▶ **HOW TO COMPLETE THIS TASK**
Which lines of the data below hold "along"? Copy each of them.
--- PROVIDED DATA Enclosed Below ---
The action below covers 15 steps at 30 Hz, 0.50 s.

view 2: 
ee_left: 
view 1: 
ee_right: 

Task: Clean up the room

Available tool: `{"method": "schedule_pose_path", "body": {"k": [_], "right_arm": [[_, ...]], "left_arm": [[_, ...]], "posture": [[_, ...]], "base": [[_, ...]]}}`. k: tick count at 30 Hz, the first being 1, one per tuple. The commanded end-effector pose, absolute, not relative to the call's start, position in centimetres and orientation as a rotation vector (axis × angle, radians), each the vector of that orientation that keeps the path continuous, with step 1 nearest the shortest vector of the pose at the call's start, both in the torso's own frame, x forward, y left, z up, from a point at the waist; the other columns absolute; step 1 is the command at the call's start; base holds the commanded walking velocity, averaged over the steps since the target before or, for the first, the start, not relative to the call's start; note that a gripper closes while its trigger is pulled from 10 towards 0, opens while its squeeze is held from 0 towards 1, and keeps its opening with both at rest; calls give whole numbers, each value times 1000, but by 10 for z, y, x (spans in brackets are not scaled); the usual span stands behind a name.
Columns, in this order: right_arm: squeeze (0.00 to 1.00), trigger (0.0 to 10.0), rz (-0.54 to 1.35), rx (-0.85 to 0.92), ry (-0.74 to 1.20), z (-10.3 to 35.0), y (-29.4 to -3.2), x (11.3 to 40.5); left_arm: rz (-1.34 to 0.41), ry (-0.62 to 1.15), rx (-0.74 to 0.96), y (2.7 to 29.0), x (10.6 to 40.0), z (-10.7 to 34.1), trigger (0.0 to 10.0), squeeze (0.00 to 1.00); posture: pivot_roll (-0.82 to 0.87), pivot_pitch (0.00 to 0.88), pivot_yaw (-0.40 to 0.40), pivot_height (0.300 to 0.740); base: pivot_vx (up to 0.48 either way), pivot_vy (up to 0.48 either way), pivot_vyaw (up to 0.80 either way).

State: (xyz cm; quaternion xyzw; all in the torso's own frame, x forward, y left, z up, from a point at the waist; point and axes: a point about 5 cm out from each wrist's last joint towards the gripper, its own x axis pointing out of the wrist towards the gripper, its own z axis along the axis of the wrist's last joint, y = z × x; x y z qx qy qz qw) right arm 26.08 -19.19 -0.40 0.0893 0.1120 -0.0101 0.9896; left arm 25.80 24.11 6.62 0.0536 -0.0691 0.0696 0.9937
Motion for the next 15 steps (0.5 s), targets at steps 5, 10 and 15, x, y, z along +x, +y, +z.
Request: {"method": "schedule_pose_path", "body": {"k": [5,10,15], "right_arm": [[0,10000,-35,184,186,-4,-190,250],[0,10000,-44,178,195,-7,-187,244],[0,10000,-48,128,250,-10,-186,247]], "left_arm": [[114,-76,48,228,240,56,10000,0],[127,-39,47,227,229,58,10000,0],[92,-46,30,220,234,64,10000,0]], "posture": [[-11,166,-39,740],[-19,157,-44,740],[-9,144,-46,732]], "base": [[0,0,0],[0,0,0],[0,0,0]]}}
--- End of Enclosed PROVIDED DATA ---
▶ **RESPONSE TO THIS EXERCISE**
State: (xyz cm; quaternion xyzw; all in the torso's own frame, x forward, y left, z up, from a point at the waist; point and axes: a point about 5 cm out from each wrist's last joint towards the gripper, its own x axis pointing out of the wrist towards the gripper, its own z axis along the axis of the wrist's last joint, y = z × x; x y z qx qy qz qw) right arm 26.08 -19.19 -0.40 0.0893 0.1120 -0.0101 0.9896; left arm 25.80 24.11 6.62 0.0536 -0.0691 0.0696 0.9937
Motion for the next 15 steps (0.5 s), targets at steps 5, 10 and 15, x, y, z along +x, +y, +z.

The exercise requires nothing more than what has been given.